AI technology “can go quite wrong,” OpenAI CEO tells Senate
OpenAI CEO Sam Altman testified in the US Senate today about the potential dangers of artificial intelligence technology made by his company and others, and urged lawmakers to impose licensing requirements and other regulations on organizations that make advanced AI systems such as OpenAI’s GPT-4.
“We think that regulatory intervention by governments will be critical to mitigate the risks of increasingly powerful models,” Altman said. “For example, the US government might consider a combination of licensing and testing requirements for development and release of AI models above a threshold of capabilities.”
While Altman touted AI’s benefits, he said that OpenAI is “quite concerned” about elections being affected by content generated by AI. “Given that we’re going to face an election next year and these models are getting better, I think this is a significant area of concern… I do think some regulation would be quite wise on this topic,” Altman said.
Altman was speaking at a hearing held by the Senate Judiciary Committee’s Subcommittee on Privacy, Technology, and the Law. Also testifying was IBM’s chief privacy and trust officer, Christina Montgomery.

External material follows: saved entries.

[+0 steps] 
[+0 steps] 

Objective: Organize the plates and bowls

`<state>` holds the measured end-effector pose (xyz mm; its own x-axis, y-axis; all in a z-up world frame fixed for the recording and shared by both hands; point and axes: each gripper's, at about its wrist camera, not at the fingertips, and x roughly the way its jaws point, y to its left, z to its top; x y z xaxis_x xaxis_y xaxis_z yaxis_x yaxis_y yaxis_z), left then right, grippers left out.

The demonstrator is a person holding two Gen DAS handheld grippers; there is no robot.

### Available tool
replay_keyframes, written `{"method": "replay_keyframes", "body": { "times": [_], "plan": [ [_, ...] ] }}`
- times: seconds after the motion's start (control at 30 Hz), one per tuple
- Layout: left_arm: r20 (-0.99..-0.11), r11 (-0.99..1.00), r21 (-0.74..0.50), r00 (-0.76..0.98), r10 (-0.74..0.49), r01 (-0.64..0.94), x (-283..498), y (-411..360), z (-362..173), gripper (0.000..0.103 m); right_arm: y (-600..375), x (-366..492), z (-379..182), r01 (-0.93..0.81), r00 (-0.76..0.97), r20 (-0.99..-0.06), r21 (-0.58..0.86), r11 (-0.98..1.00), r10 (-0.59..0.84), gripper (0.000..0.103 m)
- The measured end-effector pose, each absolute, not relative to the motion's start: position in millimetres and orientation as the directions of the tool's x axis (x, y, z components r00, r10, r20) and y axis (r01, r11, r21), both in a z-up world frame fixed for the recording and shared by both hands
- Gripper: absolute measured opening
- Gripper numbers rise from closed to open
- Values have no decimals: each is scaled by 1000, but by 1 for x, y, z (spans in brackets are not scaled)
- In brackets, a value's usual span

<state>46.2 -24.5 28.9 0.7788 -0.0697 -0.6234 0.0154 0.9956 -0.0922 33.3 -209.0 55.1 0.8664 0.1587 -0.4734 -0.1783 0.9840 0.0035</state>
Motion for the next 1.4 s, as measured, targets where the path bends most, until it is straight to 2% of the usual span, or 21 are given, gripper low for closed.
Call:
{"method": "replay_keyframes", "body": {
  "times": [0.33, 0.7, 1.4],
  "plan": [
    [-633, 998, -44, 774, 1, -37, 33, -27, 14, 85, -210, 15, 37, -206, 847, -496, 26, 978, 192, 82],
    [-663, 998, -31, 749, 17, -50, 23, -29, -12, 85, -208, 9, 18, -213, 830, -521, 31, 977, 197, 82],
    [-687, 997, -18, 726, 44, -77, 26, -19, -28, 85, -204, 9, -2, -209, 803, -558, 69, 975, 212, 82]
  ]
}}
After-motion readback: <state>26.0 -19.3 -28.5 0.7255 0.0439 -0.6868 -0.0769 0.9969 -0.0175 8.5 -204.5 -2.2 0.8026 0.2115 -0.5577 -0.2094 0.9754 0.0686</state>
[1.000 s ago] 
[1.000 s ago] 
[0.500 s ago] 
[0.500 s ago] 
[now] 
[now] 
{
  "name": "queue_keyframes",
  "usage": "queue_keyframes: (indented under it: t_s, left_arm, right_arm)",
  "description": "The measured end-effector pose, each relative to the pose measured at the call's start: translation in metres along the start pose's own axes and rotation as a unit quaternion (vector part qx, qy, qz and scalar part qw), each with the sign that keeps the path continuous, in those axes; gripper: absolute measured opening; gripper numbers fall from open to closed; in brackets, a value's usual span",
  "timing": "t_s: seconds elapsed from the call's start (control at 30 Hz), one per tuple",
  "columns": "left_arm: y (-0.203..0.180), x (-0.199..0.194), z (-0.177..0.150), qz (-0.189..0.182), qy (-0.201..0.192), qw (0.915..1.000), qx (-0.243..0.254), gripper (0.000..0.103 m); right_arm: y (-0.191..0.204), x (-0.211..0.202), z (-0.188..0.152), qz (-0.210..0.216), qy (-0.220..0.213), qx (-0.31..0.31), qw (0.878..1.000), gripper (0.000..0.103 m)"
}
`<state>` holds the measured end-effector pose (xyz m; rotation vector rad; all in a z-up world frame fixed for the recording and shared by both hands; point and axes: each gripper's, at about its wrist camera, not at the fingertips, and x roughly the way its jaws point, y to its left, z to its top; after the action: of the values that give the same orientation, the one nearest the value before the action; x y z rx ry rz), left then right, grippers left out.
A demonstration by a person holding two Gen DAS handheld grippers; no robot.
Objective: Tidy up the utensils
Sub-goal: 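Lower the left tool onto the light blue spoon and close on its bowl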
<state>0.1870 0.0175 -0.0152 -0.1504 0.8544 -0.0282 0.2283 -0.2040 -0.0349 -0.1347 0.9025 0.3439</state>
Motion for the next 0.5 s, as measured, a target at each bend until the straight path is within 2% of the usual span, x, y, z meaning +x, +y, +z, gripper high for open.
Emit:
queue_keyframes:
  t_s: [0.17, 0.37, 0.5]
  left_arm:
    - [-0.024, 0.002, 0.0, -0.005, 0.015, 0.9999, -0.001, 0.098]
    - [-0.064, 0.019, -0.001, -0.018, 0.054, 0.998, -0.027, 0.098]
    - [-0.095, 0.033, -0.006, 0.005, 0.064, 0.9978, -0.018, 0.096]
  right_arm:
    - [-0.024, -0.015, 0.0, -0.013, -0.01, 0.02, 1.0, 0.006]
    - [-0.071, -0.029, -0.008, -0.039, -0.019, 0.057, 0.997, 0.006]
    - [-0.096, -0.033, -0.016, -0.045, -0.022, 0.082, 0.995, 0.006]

“IBM urges Congress to adopt a precision regulation approach to AI,” Montgomery said. “This means establishing rules to govern the deployment of AI in specific use cases, not regulating the technology itself.” Montgomery said that Congress should clearly define the risks of AI and impose “different rules for different risks,” with the strongest rules “applied to use cases with the greatest risks to people and society.”
AI tech “can go quite wrong”
Several lawmakers commented on OpenAI and IBM’s willingness to face new rules, with Sen. Dick Durbin (D-Ill.) saying it’s remarkable that big companies came to the Senate to “plead with us to regulate them.”
Altman suggested that Congress form a new agency that licenses AI tech “above a certain scale of capabilities and could take that license away to ensure compliance with safety standards.” Before an AI system is released to the public, there should be independent audits by “experts who can say the model is or isn’t in compliance with these stated safety thresholds and these percentages on questions X or Y,” he said.
Altman said he is worried that the AI industry could “cause significant harm to the world.”
“I think if this technology goes wrong, it can go quite wrong, and we want to be vocal about that,” Altman said. “We want to work with the government to prevent that from happening.”
Altman said he doesn’t think burdensome requirements should apply to companies and researchers whose models are much less advanced than OpenAI’s. He suggested that Congress “define capability thresholds” and place AI models that can perform certain functions into the strict licensing regime.
As examples, Altman said that licenses could be required for AI models “that can persuade, manipulate, influence a person’s behavior, a person’s beliefs,” or “help create novel biological agents.” Altman said it would be simpler to require licensing for any system that is above a certain threshold of computing power, but that he would prefer to draw the regulatory line based on specific capabilities.
OpenAI consists of both nonprofit and for-profit entities. Altman said that OpenAI’s GPT-4 model is “more likely to respond helpfully and truthfully and refuse harmful requests than any other model of similar capability,” partly due to extensive pre-release testing and auditing:
Before releasing any new system, OpenAI conducts extensive testing, engages external experts for detailed reviews and independent audits, improves the model’s behavior, and implements robust safety and monitoring systems. Before we released GPT-4, our latest model, we spent over six months conducting extensive evaluations, external red teaming, and dangerous capability testing.
Altman also said that people should be able to opt out of having their personal data used for training AI models. OpenAI last month announced that ChatGPT users can now turn off chat history to prevent conversations from being used to train AI models.
People shouldn’t be “tricked” into interacting with AI
Montgomery pitched transparency requirements, saying that consumers should know when they’re interacting with AI. “No person anywhere should be tricked into interacting with an AI system… the era of AI cannot be another era of move fast and break things,” she said.
She also said the US should quickly hold companies accountable for deploying AI “that disseminates misinformation on things like elections.”
Senators heard from Gary Marcus, an author who founded two AI and machine learning companies and is a professor emeritus of psychology and neural science at New York University. He said at today’s hearing that AI can create persuasive lies and provide harmful medical advice. Marcus also criticized Microsoft for not immediately pulling the Sydney chatbot after it exhibited alarming behavior.
“Sydney clearly had problems… I would have temporarily withdrawn it from the market and they didn’t,” Marcus said. “That was a wake-up call to me and a reminder that even if you have companies like OpenAI that is a nonprofit… other people can buy those companies and do what they like with them. Maybe we have a stable set of actors now, but the amount of power that these systems have to shape our views and lives is really significant, and that doesn’t even get into the risks that someone might repurpose them deliberately for all kinds of bad purposes.”